I use very heavy batch, i.g. batch size 100 and my model parameters is ~ 37Gb.
There are 2 high-end graphic card available to me : Quadro RTX 8000 and Quardro GV100 that has 48Gb and 32Gb accordingly.
DataParallel have crashed whenever I tried it, and any batch above 10 samples(about 4Gb) crashed even on one of these (and clearly there is enough space on GPU’s RAM).
I solved it after a month of trying by adding ‘torch.backends.cudnn.enabled=False’ at the beginning of the code.
apparently Cudnn cant support very large data properly but using CUDA straight on works perfectly!
It allowed me to use Quadro and Titan RTX mixture , whice means it worked on different GPUs with varying RAM sizes!!

I would recommend any user that got this error to add
to his script and re-run, I think it will solve the problem most of the times!
dear PyTorch support team, please look into this.

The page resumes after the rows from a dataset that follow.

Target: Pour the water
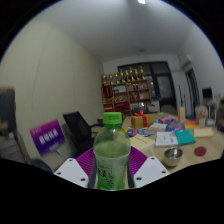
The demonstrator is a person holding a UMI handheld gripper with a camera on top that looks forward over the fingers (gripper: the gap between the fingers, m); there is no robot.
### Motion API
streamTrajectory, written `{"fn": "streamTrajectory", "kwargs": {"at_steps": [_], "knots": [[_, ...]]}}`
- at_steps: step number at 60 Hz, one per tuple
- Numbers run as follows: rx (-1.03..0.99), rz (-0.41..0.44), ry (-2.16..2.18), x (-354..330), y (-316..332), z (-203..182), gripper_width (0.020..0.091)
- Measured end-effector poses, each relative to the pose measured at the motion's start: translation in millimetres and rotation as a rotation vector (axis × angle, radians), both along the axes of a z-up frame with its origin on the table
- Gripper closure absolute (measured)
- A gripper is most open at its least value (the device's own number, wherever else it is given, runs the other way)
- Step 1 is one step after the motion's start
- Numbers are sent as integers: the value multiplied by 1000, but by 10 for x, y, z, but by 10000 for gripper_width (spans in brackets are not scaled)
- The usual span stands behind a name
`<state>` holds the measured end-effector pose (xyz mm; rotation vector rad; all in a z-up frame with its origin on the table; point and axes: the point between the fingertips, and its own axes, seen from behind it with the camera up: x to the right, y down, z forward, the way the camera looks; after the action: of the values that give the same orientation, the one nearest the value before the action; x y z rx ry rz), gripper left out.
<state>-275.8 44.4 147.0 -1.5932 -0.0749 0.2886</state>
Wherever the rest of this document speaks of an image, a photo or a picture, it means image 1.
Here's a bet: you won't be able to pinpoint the purple sign board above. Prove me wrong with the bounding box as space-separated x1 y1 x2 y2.
29 118 66 157

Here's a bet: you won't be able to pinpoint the computer monitor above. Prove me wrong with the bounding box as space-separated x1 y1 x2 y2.
201 87 214 100

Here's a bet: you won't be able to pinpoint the dark glass door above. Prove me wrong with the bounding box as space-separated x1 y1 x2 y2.
117 60 178 111

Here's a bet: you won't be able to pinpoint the black office chair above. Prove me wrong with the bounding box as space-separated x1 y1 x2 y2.
62 110 104 158

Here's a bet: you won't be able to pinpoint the orange red book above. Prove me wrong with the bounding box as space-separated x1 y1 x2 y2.
183 119 200 130

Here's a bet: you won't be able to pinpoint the upright beige card box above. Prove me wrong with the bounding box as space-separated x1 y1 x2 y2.
176 106 187 123

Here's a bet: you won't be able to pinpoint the pink flowers in white pot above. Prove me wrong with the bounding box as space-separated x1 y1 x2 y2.
195 105 209 128

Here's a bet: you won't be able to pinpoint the small metal cup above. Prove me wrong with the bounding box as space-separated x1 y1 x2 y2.
163 147 184 168

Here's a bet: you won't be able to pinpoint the pink patterned box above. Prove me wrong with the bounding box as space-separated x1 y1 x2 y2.
158 115 177 125

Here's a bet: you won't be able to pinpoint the teal book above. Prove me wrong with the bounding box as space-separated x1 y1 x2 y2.
174 129 197 146

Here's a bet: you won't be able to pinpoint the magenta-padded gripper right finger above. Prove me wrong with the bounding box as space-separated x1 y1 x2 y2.
126 146 171 189

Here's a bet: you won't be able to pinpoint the green tea drink bottle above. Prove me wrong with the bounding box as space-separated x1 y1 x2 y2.
92 111 132 191

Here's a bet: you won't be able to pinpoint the white printed booklet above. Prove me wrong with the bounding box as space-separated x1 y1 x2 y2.
155 131 179 148

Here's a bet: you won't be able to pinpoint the wooden shelf unit with trophies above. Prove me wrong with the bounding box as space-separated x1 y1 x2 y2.
101 65 152 116

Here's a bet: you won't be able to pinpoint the blue colourful book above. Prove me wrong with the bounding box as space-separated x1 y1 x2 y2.
165 122 186 133

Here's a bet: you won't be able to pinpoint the white flat book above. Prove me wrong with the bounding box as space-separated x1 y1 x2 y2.
143 122 168 136

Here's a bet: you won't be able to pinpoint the white wall air conditioner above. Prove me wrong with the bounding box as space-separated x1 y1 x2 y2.
181 54 194 71

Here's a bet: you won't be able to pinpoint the small cream book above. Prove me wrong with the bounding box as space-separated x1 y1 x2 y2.
128 133 156 154

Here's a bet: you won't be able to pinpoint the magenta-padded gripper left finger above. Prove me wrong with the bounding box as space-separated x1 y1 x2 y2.
53 147 98 189

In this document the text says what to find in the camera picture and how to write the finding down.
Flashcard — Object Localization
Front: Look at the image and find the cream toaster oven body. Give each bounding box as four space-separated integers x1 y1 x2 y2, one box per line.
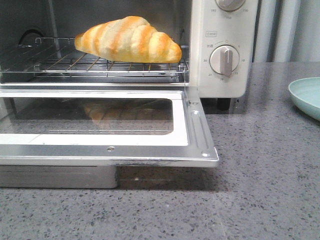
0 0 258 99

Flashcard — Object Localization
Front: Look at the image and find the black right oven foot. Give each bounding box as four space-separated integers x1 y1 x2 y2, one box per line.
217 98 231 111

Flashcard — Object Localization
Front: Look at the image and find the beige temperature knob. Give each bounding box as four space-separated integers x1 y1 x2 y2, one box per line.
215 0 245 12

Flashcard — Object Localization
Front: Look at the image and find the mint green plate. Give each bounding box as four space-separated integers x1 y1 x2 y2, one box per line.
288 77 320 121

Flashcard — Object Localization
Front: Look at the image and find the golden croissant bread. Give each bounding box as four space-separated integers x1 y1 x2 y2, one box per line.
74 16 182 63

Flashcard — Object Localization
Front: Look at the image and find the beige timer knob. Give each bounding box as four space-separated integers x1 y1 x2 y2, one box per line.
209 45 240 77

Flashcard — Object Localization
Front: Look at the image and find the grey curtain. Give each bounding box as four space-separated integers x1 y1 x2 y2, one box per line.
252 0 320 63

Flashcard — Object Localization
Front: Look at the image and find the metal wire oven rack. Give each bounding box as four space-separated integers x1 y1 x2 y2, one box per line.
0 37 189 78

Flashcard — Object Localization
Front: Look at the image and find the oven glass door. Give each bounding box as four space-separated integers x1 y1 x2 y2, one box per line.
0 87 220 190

Your issue might be related to this one.
We are currently working on a fix to enable bigger input/output sizes.
Sorry for the delay.

thanks @ptrblck for responding, and it is similar, though my batches has ~2^25 elements which is less than 2^31
Is CUDA really much slower that cudnn? by how much?
because if this is the difference is small enough maybe this walk-around should be posted somewhere more noticeable in the meanwhile.